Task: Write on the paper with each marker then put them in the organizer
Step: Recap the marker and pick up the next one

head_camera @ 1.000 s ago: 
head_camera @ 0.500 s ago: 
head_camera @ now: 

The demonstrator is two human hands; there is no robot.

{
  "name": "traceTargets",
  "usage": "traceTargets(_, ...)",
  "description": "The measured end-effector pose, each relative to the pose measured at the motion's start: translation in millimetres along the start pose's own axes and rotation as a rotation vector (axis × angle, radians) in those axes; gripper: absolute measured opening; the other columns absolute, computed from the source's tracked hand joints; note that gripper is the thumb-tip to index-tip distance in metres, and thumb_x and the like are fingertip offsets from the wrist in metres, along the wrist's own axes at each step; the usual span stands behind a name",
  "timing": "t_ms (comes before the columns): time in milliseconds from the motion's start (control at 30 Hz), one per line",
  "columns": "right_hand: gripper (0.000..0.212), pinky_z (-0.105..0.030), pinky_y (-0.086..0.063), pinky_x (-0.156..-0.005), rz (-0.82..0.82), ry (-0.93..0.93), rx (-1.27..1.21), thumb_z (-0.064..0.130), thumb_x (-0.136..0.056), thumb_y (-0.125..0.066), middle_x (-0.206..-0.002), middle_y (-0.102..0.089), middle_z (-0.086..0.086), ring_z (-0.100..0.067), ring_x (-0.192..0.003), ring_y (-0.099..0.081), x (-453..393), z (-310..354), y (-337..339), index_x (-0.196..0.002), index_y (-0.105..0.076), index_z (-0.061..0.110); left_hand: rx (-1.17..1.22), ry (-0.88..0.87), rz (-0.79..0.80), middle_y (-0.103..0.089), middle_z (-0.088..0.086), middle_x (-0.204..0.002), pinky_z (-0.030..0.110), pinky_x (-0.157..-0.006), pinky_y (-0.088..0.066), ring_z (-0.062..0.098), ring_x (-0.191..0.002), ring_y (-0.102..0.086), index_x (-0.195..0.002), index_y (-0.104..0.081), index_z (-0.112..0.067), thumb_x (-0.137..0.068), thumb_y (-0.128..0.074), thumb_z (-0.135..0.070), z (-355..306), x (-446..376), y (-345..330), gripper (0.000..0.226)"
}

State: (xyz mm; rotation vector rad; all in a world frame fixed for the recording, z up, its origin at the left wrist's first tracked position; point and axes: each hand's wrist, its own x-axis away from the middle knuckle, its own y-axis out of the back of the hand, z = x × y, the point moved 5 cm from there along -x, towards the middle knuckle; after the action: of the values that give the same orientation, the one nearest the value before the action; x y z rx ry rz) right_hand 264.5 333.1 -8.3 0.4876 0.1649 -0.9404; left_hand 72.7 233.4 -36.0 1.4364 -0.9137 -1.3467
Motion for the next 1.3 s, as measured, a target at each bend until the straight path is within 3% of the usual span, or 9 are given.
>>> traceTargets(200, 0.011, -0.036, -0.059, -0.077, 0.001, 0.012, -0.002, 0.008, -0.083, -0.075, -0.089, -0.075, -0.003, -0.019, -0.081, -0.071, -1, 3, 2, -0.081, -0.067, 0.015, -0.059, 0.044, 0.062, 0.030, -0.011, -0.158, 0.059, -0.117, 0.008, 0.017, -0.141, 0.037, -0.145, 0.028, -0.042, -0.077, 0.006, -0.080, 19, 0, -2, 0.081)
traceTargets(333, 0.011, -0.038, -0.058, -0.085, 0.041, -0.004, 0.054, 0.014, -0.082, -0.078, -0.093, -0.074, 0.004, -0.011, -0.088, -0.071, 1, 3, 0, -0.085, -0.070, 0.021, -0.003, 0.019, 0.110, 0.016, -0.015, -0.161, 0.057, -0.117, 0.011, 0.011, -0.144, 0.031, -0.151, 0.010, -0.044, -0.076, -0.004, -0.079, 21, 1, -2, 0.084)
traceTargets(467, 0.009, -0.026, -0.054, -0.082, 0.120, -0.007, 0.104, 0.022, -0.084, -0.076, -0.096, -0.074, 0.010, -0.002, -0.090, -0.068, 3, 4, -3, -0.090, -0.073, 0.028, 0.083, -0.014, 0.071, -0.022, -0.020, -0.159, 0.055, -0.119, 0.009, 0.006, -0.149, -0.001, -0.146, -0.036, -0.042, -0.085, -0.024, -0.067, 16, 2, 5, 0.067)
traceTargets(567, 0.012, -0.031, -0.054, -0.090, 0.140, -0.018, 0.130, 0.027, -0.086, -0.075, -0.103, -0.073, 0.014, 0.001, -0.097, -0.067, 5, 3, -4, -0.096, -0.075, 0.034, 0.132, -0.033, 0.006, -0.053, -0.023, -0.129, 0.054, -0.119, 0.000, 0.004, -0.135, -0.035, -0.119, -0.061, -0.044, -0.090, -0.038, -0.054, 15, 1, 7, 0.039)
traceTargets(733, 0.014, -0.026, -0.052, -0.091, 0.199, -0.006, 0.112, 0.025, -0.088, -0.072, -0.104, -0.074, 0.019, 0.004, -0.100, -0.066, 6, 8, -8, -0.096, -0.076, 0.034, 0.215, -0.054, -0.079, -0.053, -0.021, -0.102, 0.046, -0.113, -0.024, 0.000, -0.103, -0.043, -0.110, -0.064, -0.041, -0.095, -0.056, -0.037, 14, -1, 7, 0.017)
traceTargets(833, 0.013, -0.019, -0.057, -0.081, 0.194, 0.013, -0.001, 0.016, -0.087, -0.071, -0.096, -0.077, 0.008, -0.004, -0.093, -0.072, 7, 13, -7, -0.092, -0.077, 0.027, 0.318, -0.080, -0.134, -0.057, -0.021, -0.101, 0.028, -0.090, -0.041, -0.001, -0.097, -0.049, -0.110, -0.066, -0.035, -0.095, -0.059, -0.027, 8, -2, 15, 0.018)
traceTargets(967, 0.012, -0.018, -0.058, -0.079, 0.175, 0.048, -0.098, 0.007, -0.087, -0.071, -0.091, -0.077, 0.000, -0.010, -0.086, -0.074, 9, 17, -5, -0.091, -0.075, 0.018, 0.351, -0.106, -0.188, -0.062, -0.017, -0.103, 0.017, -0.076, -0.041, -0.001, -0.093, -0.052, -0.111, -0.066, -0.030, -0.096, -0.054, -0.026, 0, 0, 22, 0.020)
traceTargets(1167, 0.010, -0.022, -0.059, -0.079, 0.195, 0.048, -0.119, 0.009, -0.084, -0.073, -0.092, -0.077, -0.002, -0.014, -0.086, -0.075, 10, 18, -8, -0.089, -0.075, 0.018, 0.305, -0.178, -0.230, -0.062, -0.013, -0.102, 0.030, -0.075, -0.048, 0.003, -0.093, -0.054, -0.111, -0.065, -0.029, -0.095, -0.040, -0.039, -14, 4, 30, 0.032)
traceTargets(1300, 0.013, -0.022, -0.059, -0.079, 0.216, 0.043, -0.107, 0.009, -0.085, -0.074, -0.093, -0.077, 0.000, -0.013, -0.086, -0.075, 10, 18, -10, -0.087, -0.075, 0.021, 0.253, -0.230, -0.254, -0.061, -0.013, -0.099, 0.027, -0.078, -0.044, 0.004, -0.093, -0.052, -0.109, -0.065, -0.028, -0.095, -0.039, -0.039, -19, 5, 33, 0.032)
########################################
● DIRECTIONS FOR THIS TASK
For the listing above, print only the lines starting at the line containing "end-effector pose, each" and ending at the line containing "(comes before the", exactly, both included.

● ANSWER SPACE
  "description": "The measured end-effector pose, each relative to the pose measured at the motion's start: translation in millimetres along the start pose's own axes and rotation as a rotation vector (axis × angle, radians) in those axes; gripper: absolute measured opening; the other columns absolute, computed from the source's tracked hand joints; note that gripper is the thumb-tip to index-tip distance in metres, and thumb_x and the like are fingertip offsets from the wrist in metres, along the wrist's own axes at each step; the usual span stands behind a name",
  "timing": "t_ms (comes before the columns): time in milliseconds from the motion's start (control at 30 Hz), one per line",

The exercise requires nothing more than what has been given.